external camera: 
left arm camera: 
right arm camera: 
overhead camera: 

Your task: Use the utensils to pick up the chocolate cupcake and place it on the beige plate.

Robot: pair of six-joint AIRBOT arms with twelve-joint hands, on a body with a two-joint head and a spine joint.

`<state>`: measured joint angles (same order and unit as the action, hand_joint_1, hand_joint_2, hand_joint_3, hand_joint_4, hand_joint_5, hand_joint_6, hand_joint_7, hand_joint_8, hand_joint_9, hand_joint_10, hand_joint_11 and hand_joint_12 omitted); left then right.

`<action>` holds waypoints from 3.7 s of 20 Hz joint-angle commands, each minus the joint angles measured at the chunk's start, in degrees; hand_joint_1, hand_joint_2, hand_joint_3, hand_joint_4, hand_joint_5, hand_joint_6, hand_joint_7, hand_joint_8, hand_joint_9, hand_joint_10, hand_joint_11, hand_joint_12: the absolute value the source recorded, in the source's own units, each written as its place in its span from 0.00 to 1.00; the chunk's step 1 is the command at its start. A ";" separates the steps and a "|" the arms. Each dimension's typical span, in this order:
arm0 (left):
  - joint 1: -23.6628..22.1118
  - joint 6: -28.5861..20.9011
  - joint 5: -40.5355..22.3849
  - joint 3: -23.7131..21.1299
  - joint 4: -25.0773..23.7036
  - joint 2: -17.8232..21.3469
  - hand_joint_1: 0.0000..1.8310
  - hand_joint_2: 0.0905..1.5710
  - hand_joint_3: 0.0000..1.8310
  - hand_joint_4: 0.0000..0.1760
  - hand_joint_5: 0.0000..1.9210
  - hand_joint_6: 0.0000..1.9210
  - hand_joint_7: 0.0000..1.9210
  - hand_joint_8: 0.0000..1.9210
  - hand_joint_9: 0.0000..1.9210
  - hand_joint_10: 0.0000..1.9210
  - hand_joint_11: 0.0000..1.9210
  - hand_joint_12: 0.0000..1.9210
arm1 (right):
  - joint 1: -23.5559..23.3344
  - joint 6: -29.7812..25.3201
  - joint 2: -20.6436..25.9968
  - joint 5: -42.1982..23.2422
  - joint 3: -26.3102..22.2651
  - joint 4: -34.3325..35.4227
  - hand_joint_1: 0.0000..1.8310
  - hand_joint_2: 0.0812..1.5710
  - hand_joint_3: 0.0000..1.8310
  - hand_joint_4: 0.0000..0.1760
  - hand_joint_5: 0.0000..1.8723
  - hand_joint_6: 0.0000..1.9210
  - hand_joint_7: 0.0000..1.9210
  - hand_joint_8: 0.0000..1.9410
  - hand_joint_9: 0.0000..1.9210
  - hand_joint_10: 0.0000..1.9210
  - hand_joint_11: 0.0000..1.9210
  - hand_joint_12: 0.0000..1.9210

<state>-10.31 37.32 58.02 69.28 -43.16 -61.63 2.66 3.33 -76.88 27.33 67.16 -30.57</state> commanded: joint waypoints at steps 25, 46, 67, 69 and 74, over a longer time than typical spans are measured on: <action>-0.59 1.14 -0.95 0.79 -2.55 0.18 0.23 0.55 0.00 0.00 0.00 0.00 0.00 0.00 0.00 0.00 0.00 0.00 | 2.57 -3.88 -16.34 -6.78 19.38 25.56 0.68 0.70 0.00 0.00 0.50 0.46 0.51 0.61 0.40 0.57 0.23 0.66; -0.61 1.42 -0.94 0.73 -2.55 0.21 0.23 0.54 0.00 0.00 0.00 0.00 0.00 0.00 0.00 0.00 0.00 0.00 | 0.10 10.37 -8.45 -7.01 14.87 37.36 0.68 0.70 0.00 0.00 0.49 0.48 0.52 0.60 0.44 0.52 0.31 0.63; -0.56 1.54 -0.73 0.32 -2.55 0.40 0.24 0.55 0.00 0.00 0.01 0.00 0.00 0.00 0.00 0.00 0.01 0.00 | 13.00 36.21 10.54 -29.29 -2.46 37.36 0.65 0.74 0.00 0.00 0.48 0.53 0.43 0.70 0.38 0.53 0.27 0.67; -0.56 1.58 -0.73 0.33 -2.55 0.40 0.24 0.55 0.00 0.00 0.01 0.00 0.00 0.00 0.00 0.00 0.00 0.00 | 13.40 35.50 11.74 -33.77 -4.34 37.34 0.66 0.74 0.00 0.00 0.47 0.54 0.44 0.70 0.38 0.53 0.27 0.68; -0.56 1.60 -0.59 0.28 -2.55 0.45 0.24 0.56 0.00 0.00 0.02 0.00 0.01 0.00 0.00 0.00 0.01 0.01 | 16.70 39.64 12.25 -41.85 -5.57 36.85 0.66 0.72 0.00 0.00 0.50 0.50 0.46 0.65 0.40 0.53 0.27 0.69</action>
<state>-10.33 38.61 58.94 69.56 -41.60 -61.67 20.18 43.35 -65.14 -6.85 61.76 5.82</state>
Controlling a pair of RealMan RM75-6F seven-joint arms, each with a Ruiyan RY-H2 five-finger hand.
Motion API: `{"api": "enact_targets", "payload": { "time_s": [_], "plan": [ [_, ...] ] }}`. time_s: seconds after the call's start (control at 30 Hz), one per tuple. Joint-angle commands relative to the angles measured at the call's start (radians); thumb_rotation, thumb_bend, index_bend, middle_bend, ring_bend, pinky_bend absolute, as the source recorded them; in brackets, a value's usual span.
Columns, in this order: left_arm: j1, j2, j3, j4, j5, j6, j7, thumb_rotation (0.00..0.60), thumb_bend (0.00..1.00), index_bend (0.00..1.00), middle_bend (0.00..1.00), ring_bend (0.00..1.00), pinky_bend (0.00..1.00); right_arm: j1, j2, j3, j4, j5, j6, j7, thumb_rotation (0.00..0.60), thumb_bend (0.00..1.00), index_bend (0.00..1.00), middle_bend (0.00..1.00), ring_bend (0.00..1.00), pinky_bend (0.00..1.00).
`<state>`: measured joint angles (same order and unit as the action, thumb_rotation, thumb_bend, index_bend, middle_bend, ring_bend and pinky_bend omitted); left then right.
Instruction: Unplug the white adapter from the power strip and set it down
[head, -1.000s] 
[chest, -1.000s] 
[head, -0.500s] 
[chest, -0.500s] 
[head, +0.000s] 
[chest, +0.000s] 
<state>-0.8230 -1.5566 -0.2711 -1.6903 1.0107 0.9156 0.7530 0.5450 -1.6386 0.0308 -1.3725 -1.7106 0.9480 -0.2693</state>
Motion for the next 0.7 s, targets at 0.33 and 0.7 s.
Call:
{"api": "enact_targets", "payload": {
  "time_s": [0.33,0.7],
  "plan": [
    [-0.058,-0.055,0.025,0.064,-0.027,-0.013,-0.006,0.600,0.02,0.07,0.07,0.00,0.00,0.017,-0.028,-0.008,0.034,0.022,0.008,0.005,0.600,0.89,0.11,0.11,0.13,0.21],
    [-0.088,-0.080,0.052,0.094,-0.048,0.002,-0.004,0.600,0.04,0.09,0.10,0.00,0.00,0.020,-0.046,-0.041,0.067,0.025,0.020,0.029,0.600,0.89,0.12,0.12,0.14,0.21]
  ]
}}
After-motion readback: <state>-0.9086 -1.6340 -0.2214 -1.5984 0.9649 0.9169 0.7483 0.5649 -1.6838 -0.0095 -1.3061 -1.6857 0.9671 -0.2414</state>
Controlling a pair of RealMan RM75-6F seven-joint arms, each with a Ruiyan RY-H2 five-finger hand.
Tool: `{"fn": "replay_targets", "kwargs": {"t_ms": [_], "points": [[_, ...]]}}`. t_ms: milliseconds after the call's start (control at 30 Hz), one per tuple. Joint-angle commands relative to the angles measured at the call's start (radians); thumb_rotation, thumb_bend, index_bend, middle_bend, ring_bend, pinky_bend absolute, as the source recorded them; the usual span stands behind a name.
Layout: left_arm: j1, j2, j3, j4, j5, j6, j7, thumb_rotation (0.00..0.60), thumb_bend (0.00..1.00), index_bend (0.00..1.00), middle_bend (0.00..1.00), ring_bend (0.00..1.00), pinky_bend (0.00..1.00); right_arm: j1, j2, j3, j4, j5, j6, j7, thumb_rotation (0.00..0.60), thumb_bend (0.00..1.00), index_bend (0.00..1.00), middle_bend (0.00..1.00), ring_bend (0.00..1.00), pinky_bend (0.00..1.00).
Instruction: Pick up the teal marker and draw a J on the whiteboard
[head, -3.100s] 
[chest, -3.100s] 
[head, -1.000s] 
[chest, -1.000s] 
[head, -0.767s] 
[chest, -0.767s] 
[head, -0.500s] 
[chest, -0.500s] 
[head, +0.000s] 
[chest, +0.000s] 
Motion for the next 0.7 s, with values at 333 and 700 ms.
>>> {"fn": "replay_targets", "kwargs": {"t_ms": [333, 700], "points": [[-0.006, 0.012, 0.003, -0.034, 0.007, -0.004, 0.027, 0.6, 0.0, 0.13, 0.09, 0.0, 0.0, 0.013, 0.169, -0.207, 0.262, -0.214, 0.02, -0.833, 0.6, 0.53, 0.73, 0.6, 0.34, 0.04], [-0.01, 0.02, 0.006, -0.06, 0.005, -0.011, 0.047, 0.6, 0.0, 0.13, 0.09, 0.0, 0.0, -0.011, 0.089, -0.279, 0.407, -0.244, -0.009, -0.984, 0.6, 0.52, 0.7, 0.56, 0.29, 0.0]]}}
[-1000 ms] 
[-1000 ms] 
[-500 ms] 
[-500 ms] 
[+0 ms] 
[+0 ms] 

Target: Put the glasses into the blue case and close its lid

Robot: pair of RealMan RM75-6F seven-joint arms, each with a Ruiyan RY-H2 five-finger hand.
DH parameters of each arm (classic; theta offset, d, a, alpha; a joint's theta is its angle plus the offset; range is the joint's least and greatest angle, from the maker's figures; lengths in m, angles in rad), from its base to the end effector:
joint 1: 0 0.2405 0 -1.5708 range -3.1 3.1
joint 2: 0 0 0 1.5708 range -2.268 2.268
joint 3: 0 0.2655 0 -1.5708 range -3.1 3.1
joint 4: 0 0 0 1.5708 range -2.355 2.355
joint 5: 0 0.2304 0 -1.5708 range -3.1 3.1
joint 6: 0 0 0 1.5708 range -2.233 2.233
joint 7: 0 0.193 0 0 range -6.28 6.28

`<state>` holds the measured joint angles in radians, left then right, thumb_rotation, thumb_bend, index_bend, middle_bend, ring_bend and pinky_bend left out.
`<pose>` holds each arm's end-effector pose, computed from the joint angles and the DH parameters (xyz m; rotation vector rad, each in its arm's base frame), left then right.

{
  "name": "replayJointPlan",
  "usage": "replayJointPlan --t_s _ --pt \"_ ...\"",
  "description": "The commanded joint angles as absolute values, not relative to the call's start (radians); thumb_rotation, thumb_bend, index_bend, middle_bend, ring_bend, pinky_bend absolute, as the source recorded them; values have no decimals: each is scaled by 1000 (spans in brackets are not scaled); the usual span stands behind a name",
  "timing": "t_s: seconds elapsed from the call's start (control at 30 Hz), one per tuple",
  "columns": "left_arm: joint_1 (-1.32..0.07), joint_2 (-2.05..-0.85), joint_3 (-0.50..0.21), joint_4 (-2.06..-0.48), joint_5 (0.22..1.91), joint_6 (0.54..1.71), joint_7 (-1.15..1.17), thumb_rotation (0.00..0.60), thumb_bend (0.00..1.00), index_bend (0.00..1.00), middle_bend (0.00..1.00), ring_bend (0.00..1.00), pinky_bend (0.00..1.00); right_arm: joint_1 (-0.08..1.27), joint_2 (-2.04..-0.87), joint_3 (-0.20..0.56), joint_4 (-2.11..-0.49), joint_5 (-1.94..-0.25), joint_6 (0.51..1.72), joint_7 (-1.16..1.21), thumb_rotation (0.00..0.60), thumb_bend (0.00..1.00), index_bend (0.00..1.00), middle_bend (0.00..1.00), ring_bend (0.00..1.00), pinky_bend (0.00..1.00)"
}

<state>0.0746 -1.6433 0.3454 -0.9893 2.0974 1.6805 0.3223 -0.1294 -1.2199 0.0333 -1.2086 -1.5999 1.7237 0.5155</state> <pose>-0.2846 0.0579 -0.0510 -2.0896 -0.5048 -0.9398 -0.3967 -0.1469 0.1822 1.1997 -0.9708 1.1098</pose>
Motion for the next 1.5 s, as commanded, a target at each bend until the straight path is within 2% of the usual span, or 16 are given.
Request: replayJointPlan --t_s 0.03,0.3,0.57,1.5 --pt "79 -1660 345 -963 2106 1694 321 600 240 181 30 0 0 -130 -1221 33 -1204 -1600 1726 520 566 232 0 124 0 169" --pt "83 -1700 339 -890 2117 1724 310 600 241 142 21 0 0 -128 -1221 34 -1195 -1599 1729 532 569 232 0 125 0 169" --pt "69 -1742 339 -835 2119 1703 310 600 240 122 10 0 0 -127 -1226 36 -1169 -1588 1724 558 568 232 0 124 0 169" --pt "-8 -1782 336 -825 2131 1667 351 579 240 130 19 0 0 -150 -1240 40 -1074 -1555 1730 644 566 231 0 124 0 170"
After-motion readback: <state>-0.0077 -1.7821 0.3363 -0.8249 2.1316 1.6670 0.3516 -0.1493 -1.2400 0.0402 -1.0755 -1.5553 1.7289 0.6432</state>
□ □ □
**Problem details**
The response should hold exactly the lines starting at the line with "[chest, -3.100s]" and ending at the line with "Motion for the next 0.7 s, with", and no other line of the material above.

**Task solution**
[chest, -3.100s] 
[head, -1.000s] 
[chest, -1.000s] 
[head, -0.767s] 
[chest, -0.767s] 
[head, -0.500s] 
[chest, -0.500s] 
[head, +0.000s] 
[chest, +0.000s] 
Motion for the next 0.7 s, with values at 333 and 700 ms.

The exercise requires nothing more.